Work instruction: Beginning with the first line of the data below, reproduce every line unchanged, ending with the line that holds "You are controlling".
[Data below — start]
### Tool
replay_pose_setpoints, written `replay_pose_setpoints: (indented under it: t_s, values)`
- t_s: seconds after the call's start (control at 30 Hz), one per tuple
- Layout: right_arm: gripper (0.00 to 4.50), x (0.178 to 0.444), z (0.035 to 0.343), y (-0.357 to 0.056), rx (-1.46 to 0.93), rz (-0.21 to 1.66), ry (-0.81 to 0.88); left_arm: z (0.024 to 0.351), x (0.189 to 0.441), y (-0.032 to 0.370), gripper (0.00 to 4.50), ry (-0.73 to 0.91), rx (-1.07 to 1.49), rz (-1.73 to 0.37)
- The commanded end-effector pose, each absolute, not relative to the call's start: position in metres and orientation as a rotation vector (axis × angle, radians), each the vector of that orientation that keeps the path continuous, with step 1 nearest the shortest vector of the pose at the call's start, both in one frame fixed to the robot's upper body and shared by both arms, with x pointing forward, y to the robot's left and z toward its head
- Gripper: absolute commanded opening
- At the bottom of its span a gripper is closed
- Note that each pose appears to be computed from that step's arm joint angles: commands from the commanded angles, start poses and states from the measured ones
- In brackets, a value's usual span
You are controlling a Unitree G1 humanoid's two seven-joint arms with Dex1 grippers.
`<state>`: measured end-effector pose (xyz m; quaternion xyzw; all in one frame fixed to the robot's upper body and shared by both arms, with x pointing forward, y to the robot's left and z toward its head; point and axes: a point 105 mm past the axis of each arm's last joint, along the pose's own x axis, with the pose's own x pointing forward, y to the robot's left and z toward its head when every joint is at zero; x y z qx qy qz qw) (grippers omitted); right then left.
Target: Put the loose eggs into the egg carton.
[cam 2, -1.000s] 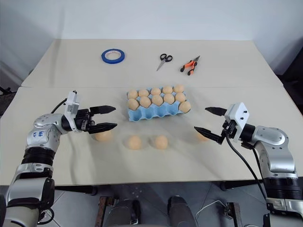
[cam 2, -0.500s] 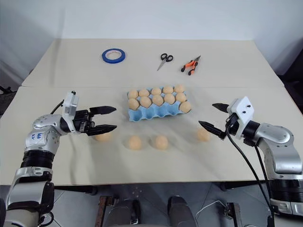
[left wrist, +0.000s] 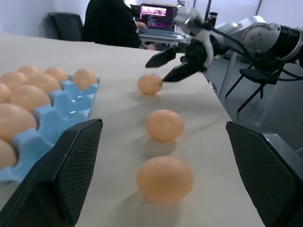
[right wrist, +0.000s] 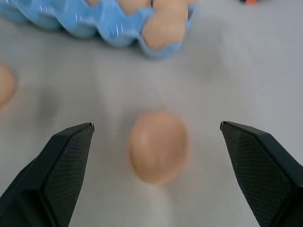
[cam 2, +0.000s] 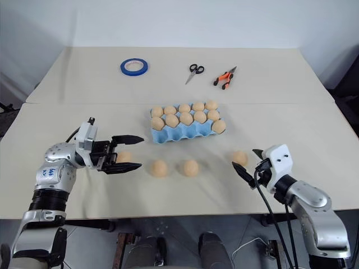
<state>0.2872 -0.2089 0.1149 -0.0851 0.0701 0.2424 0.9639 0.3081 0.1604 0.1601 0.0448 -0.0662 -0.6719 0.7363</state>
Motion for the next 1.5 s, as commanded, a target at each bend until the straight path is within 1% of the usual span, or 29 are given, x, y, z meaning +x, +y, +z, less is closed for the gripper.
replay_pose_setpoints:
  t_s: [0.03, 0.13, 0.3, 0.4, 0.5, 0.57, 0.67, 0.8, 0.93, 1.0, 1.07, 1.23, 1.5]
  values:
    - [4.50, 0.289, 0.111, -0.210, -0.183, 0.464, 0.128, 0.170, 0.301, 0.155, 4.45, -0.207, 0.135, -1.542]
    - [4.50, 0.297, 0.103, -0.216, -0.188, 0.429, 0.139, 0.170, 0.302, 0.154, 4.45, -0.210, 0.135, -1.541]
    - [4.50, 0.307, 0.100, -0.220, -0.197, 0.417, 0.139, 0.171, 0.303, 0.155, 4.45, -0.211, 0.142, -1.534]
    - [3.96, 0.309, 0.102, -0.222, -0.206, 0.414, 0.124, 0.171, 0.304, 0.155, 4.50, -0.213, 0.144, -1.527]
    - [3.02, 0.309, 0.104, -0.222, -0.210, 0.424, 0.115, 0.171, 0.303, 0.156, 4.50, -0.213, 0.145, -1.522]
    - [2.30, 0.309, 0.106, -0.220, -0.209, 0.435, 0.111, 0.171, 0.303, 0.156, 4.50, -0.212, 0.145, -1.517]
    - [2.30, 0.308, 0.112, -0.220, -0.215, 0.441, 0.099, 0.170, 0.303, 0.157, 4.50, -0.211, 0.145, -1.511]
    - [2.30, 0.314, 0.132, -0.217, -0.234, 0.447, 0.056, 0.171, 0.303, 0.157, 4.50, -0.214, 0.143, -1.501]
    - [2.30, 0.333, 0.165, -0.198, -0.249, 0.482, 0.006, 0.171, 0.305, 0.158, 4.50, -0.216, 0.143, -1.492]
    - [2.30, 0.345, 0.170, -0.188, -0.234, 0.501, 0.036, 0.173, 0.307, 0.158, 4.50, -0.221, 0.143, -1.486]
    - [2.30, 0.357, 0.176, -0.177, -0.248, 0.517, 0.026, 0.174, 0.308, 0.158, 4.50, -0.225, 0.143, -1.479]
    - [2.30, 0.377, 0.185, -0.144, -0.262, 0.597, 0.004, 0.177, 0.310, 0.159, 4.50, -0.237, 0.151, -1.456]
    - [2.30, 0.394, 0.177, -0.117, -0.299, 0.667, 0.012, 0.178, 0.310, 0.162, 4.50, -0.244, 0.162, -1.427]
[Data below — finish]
Final answer:
### Tool
replay_pose_setpoints, written `replay_pose_setpoints: (indented under it: t_s, values)`
- t_s: seconds after the call's start (control at 30 Hz), one per tuple
- Layout: right_arm: gripper (0.00 to 4.50), x (0.178 to 0.444), z (0.035 to 0.343), y (-0.357 to 0.056), rx (-1.46 to 0.93), rz (-0.21 to 1.66), ry (-0.81 to 0.88); left_arm: z (0.024 to 0.351), x (0.189 to 0.441), y (-0.032 to 0.370), gripper (0.00 to 4.50), ry (-0.73 to 0.91), rx (-1.07 to 1.49), rz (-1.73 to 0.37)
- The commanded end-effector pose, each absolute, not relative to the call's start: position in metres and orientation as a rotation vector (axis × angle, radians), each the vector of that orientation that keeps the path continuous, with step 1 nearest the shortest vector of the pose at the call's start, both in one frame fixed to the robot's upper body and shared by both arms, with x pointing forward, y to the robot's left and z toward its head
- Gripper: absolute commanded opening
- At the bottom of its span a gripper is closed
- Note that each pose appears to be computed from that step's arm joint angles: commands from the commanded angles, start poses and states from the measured ones
- In brackets, a value's usual span
You are controlling a Unitree G1 humanoid's two seven-joint arms with Dex1 grippers.

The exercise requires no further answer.